# Media black out,



## MaidenScotland (Jun 6, 2009)

Wednesday's papers: Presidential palace besieged, constitutional crisis and media blackouts | Egypt Independent


----------



## aykalam (Apr 12, 2010)

The media strike for today has been cancelled due to ongoing clashes at presidential palace


----------



## MaidenScotland (Jun 6, 2009)

did you read the article? It is more along the lines of the state owned media not really reporting what is happening..


----------



## aykalam (Apr 12, 2010)

MaidenScotland said:


> did you read the article?
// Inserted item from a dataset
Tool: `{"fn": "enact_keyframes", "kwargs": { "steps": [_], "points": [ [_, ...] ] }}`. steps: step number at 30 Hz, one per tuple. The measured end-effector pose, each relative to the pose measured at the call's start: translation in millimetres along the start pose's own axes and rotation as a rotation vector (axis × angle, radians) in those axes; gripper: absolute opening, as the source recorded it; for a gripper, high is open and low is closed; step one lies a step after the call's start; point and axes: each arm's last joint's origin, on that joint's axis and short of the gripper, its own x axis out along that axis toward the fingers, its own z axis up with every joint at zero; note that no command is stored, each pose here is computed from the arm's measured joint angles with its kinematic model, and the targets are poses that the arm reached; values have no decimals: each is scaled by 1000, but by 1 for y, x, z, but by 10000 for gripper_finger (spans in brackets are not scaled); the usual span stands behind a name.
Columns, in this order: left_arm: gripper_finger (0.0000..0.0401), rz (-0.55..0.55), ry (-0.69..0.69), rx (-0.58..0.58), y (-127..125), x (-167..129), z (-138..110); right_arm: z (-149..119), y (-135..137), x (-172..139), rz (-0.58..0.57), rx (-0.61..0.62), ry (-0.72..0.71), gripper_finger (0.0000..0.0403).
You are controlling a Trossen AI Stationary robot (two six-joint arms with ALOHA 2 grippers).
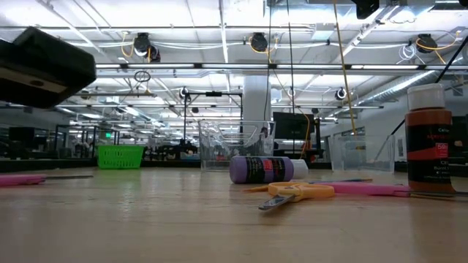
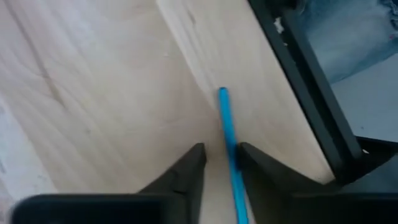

It is more along the lines of the state owned media not really reporting what is happening..


that's not really news, is it? when did Egyptian state media report accurately what happens in the country


----------



## aykalam (Apr 12, 2010)

Are you guys watching the clashes? really nasty stuff, reminds me of battle of the camel


----------



## MaidenScotland (Jun 6, 2009)

aykalam said:


> Are you guys watching the clashes? really nasty stuff, reminds me of battle of the camel




Yes...


----------



## MaidenScotland (Jun 6, 2009)

Tweet from @Ikhwanweb: "We hold opposition figures, namely Sabbahi & ElBaradei, fully responsible for escalation of violence & inciting their supporters."


----------



## MaidenScotland (Jun 6, 2009)

Three more of President Morsi's advisers have resigned, reports BBC World News. This brings a total of six advisers who have abandoned ship.


----------